Mutant IDH1 Enhances the Production of 2-Hydroxyglutarate Due to Its Kinetic Mechanism.
Rendina, A.R., Pietrak, B., Smallwood, A., Zhao, H., Qi, H., Quinn, C., Adams, N.D., Concha, N., Duraiswami, C., Thrall, S.H., Sweitzer, S., Schwartz, B.(2013) Biochemistry 52: 4563-4577
- PubMed: 23731180 
- DOI: https://doi.org/10.1021/bi400514k
- Primary Citation of Related Structures:  
4KZO, 4L03, 4L04, 4L06 - PubMed Abstract: 
The human, cytosolic enzyme isocitrate dehydrogenase 1 (IDH1) reversibly converts isocitrate to α-ketoglutarate (αKG). Cancer-associated somatic mutations in IDH1 result in a loss of this normal function but a gain in a new or neomorphic ability to convert αKG to the oncometabolite 2-hydroxyglutarate (2HG).
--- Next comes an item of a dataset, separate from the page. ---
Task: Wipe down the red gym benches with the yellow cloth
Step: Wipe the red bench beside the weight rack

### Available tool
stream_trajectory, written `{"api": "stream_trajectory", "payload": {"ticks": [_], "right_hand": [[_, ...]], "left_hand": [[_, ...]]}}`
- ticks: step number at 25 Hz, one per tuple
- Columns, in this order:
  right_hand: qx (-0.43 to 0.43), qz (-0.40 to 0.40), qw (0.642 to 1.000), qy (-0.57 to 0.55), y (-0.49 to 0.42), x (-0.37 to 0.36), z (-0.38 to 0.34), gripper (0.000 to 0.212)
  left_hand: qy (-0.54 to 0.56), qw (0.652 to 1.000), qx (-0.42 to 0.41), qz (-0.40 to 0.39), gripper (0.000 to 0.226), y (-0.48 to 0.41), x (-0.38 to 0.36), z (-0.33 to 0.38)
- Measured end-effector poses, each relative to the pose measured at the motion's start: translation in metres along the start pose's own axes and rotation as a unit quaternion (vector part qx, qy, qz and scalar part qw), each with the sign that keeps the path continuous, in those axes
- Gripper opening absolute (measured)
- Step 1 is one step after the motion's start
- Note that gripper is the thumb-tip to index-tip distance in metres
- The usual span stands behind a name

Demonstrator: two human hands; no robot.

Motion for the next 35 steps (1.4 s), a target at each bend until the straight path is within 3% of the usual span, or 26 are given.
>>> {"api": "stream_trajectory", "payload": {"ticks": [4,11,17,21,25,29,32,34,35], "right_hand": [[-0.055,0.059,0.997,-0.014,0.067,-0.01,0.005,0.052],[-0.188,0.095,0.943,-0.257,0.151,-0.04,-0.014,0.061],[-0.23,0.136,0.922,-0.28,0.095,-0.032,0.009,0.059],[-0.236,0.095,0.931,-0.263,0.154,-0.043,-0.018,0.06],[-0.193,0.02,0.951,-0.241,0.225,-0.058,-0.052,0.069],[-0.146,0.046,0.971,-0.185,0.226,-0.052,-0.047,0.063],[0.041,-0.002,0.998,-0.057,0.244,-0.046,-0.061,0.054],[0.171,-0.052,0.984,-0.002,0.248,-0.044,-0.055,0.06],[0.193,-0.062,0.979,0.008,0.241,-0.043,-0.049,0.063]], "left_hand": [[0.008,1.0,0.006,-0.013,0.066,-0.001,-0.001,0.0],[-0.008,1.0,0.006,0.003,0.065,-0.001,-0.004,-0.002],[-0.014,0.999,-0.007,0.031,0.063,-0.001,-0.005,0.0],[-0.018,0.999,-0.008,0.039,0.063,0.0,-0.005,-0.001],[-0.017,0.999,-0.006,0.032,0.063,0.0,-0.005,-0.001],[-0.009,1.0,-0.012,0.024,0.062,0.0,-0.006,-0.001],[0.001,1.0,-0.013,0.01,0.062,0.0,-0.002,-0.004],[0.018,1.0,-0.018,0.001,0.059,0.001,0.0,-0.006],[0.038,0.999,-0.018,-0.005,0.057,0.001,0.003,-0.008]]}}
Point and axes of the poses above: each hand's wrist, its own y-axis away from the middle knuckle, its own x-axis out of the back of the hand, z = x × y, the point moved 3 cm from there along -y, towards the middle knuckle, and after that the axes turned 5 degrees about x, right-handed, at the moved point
To improve our understanding of the basis for this phenomenon, we have conducted a detailed kinetic study of wild-type IDH1 as well as the known 2HG-producing clinical R132H and G97D mutants and mechanistic Y139D and (newly described) G97N mutants. In the reductive direction of the normal reaction (αKG to isocitrate), dead-end inhibition studies suggest that wild-type IDH1 goes through a random sequential mechanism, similar to previous reports on related mammalian IDH enzymes. However, analogous experiments studying the reductive neomorphic reaction (αKG to 2HG) with the mutant forms of IDH1 are more consistent with an ordered sequential mechanism, with NADPH binding before αKG. This result was further confirmed by primary kinetic isotope effects for which saturating with αKG greatly reduced the observed isotope effect on (D)(V/K)NADPH. For the mutant IDH1 enzyme, the change in mechanism was consistently associated with reduced efficiencies in the use of αKG as a substrate and enhanced efficiencies using NADPH as a substrate. We propose that the sum of these kinetic changes allows the mutant IDH1 enzymes to reductively trap αKG directly into 2HG, rather than allowing it to react with carbon dioxide and form isocitrate, as occurs in the wild-type enzyme.
Organizational Affiliation: 
Departments of Biological Reagents and Assay Development, Cancer Epigenetics, and Computational and Structural Chemistry, GlaxoSmithKline, 1250 South Collegeville Road, Collegeville, Pennsylvania 19426, USA.